The spatially co-located gene sets nominated by the prioritization algorithm of Sobczyk et al. clearly occupy a smaller fraction of genomic space than do the large gene clusters exemplified above. Nevertheless, based on the “wisdom of the genome” principle, we can expect to find more and more examples of disease-associated genetic signals in which genes not created by simple duplication may prove to work together in particular functional contexts. If, as we now appreciate, most disease-associated variants are regulatory, it will not be surprising to learn that more than one structurally-unrelated gene may be responsible for mediating the effect of certain genetic signals, not only in AD but in many other IMIDs as well.
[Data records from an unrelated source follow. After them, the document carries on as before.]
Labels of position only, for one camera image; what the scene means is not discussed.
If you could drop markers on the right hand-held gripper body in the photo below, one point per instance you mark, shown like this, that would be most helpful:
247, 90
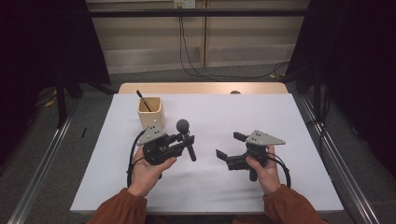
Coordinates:
260, 138

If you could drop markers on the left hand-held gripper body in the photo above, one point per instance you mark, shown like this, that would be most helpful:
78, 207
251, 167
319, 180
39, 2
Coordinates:
157, 152

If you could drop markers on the black powder brush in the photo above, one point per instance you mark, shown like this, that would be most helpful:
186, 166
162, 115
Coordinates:
182, 126

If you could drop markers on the cream square cup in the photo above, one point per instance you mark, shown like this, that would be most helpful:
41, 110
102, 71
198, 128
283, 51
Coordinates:
151, 119

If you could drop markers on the small black brow brush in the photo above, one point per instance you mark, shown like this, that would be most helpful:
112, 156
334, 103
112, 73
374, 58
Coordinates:
143, 100

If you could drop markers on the person's left hand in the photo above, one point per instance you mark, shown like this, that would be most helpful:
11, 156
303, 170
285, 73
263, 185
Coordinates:
146, 175

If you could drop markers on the person's right hand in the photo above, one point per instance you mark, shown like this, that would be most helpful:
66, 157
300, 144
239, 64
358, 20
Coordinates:
267, 174

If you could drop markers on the white table sheet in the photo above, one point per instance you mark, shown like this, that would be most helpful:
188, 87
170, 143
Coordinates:
233, 115

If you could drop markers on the wooden table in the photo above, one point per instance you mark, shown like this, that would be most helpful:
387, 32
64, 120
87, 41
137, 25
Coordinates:
186, 88

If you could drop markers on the black stand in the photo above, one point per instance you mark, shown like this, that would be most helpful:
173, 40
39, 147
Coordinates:
61, 102

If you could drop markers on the yellow floor tape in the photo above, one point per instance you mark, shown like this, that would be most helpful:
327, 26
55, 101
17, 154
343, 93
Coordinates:
49, 103

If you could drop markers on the black horizontal bar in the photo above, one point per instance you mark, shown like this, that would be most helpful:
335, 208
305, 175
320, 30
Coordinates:
218, 13

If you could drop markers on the dark curtain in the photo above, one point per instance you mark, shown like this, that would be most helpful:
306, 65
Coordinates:
358, 46
37, 37

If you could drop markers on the metal floor rail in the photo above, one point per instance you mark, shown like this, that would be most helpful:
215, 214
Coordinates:
40, 174
342, 168

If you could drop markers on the white wall socket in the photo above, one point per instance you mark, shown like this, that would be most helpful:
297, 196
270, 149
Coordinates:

With the rapid recent advances in gene expression, DNA methylation, and epigenetic profiling, including the use of single cells and spatially-defined sequencing from tissue sections, we can expect that the months and years to come will see extensive use of all of these tools in taking the “lemons” of genetic complexity identified by GWAS, to create a tasty “lemonade” of functional genomic insights for AD and other IMIDs.
Bullet Points.
Most genetic signals identified by GWAS are regulatory in nature and often reside in regions of high linkage disequilibrium, making the identification of causal genes a challenge.
To meet this challenge, Paternoster and colleagues compiled over 100 molecular resources relevant to AD and developed a scoring system for prioritization of candidate genes across 25 AD-associated genetic regions, yielding clear top candidates for multiple AD loci, but also several other regions in which genes with similarly high scores were closely-spaced and functionally-related.
Indirect validation using functional enrichment and interaction tools revealed strong enrichment for cytokine-mediated signaling pathways and JAK-STAT signaling.
Clustering of functionally-related genes likely reflects the higher-order structure of the genome in addition to gene duplication events.